Diphenylthiourea (DPTU) is a known skin sensitizer commonly used as a vulcanization accelerator in the production of synthetic rubber, for example, neoprene. The versatile usage of neoprene is due to the multifaceted properties of the material; for example, it is stretchable, waterproof, and chemical- and abrasion-resistant. The wide application of neoprene has resulted in numerous case reports of dermatitis patients allergic to DPTU. The mechanism by which DPTU works as a contact allergen has not been described; thus, the aim of the present study was to investigate if DPTU is a prohapten that can be activated by skin metabolism. The metabolic activation and covalent binding of 14C-labeled DPTU to proteins were tested using a skinlike cytochrome P450 (P450) cocktail containing the five most abundant P450s found in human skin (CYP1A1, 1B1, 2B6, 2E1, and 3A5) and human liver microsomes.

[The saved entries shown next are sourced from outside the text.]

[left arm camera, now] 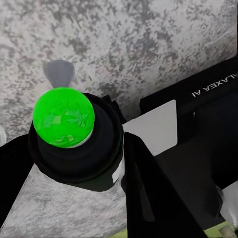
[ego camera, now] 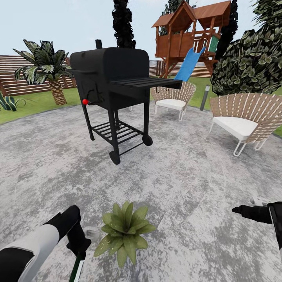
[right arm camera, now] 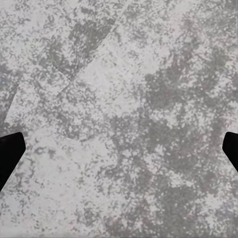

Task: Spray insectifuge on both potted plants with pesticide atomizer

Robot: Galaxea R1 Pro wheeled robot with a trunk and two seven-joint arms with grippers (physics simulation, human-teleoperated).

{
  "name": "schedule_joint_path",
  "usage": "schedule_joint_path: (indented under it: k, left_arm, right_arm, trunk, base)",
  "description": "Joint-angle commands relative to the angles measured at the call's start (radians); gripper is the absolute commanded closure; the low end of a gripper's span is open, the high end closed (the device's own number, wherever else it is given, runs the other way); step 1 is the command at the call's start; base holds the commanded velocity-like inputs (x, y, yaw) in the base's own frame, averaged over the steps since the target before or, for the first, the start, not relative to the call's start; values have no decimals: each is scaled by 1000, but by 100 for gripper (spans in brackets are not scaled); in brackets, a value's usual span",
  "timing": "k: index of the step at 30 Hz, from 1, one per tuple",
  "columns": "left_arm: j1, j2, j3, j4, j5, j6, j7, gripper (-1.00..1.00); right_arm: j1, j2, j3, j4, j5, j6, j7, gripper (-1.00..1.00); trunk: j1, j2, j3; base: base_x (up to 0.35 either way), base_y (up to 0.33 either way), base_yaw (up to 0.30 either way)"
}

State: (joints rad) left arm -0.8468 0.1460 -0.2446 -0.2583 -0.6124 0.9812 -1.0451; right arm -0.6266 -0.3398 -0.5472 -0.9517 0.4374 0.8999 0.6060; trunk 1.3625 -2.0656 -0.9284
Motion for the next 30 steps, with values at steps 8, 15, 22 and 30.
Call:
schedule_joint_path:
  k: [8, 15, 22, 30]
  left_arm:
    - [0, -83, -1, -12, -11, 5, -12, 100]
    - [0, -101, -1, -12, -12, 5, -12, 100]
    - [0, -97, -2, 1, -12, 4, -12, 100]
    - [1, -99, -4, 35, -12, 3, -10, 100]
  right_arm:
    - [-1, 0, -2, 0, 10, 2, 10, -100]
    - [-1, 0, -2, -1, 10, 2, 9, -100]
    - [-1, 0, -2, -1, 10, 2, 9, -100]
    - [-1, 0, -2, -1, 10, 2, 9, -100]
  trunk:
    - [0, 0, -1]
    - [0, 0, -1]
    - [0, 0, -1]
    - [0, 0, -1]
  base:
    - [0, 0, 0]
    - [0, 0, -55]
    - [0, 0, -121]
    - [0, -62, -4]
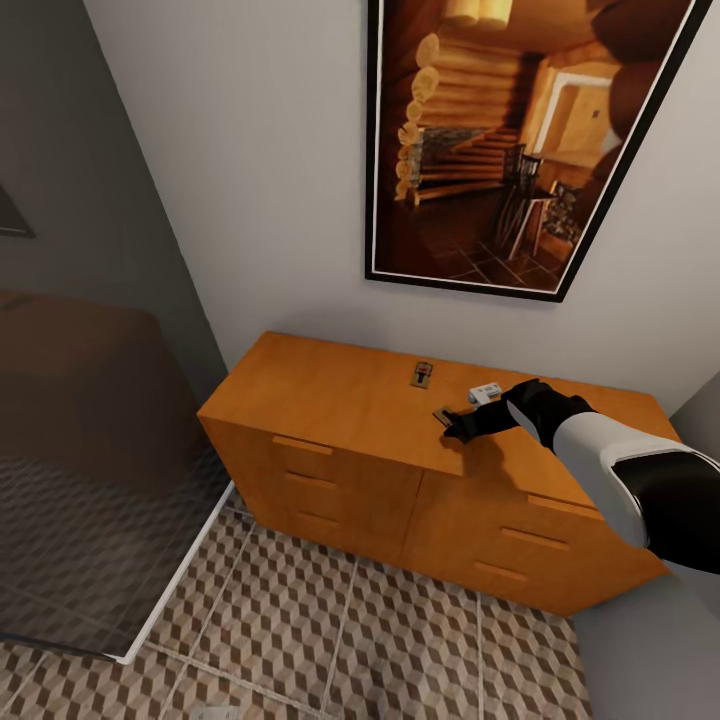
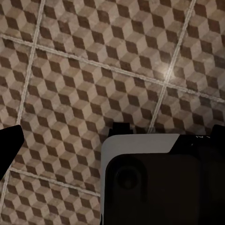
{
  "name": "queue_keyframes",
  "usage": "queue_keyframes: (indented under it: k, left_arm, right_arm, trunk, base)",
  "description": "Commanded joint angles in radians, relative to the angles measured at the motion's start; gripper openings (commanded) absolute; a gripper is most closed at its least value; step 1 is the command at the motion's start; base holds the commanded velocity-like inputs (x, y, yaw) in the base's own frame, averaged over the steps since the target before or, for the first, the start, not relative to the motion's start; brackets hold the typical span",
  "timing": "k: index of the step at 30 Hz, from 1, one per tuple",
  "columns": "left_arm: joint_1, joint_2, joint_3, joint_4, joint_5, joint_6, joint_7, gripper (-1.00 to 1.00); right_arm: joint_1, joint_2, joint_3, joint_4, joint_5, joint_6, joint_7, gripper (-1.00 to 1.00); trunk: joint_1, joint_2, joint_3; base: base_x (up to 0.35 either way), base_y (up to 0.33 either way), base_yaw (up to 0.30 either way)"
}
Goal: Take the four mousetraps from the cabinet in the bathroom and place them on the bathroom floor. Make sure all four end up on the same floor surface, and ensure that at least two of them are either under or directly next to the same bathroom sink.
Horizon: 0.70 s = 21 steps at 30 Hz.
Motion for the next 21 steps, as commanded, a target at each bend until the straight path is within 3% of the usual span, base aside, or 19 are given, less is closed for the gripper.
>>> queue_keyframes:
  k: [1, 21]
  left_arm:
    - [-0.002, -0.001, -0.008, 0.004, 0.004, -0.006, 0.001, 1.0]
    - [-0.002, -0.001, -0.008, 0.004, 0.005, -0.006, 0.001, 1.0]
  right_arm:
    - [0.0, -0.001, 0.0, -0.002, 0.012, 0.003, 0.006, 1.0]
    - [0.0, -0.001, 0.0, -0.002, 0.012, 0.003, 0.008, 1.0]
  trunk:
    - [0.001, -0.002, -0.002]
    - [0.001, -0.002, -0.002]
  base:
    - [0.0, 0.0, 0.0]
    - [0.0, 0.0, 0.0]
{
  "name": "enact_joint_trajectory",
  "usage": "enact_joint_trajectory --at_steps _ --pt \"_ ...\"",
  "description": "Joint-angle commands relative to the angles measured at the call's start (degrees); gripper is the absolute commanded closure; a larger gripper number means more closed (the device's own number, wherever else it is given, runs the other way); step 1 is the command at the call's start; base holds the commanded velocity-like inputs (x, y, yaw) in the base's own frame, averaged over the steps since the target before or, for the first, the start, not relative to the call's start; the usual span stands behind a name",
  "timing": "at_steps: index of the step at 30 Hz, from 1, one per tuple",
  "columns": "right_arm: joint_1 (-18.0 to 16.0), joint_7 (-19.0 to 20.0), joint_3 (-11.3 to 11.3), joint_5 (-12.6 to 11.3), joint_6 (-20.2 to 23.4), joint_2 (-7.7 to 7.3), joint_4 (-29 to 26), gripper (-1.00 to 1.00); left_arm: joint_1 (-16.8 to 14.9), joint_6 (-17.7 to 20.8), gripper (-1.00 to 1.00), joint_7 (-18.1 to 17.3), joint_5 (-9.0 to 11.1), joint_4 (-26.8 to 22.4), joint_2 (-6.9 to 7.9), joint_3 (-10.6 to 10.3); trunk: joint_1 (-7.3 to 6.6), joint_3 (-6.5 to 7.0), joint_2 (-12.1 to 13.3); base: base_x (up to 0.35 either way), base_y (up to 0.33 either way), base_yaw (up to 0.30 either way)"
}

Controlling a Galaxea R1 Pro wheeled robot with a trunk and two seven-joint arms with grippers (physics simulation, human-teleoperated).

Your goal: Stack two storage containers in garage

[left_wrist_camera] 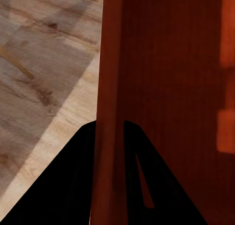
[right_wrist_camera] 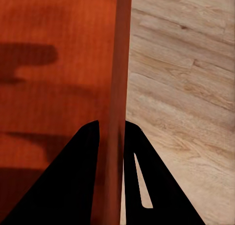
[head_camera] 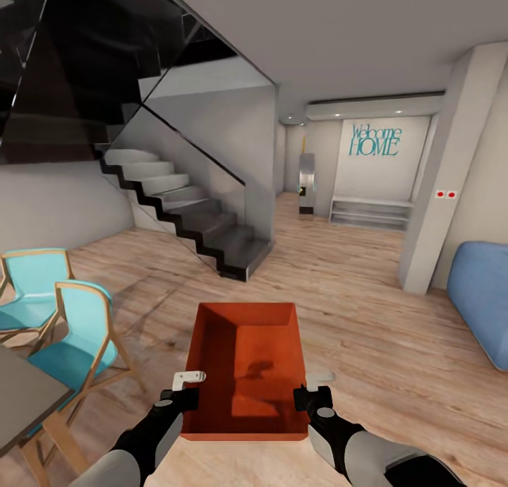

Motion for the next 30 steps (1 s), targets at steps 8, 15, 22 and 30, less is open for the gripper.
enact_joint_trajectory --at_steps 8,15,22,30 --pt "-0.1 -0.3 -4.3 -2.0 -0.5 -0.18 0.3 1.00 0.0 -3.0 1.00 0.7 0.6 -0.3 0.07 -0.2 0.05 -0.11 -0.1 0.320 0.000 0.000" --pt "-0.1 -0.3 -4.3 -2.0 -0.5 -0.12 0.3 1.00 0.0 -3.0 1.00 0.7 0.6 -0.3 0.07 -0.3 0.05 -0.11 -0.1 0.320 0.000 0.000" --pt "-0.1 -0.5 -4.3 -2.0 -0.6 -0.10 0.3 1.00 0.0 -3.0 1.00 0.7 0.6 -0.3 0.07 -0.3 0.05 -0.11 -0.1 0.320 0.000 -0.158" --pt "-0.1 -0.6 -4.3 -2.0 -0.6 -0.10 0.3 1.00 -0.1 -3.0 1.00 0.7 0.6 -0.3 0.07 -0.3 0.05 -0.11 -0.1 0.320 0.000 -0.240"
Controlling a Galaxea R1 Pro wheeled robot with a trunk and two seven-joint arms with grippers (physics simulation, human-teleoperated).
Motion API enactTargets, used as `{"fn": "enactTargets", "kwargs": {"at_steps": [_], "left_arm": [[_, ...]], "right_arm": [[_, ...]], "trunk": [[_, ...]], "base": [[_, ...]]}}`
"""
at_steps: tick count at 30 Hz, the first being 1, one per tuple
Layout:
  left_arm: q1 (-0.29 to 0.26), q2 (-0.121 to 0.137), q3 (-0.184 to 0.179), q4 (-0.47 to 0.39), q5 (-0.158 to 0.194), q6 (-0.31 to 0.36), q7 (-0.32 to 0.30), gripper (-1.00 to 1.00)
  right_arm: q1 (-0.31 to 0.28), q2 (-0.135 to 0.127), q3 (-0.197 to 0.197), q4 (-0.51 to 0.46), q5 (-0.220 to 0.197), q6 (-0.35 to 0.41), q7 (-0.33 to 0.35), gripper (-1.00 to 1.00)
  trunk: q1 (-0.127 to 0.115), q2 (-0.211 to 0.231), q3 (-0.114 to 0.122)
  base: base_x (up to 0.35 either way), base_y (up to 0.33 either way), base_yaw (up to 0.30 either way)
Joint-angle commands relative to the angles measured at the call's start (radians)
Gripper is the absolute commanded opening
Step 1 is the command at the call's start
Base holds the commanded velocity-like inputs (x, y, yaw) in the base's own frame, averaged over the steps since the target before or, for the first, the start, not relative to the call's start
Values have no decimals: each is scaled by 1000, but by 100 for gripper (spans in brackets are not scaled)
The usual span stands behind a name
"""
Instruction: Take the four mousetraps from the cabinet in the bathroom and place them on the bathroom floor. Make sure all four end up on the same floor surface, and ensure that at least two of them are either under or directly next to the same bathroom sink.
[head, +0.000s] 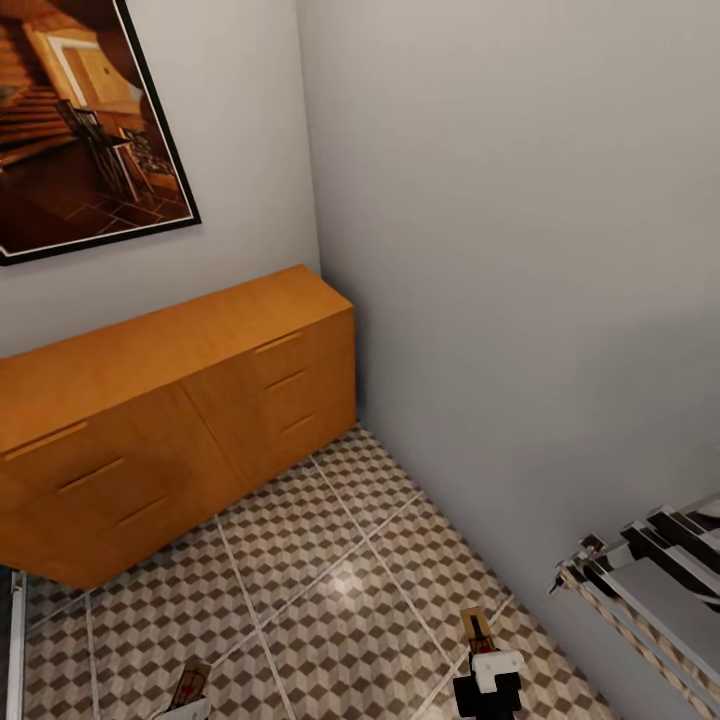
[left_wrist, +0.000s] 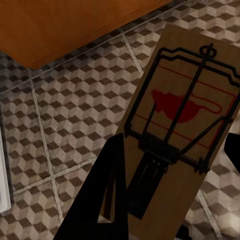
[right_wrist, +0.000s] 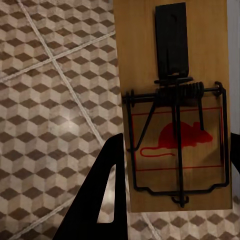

The incubations were carried out in the presence or absence of the metabolite trapping agents glutathione, methoxylamine, and benzylamine. The metabolism mixtures were analyzed by LC-radiochromatography, LC-MS, and LC-MS/MS. DPTU was mainly metabolically activated to reactive sulfoxides resulting in desulfurated adducts in both enzymatic systems used. Also, phenylisothiocyanate and phenylisocyanate were found to be metabolites of DPTU.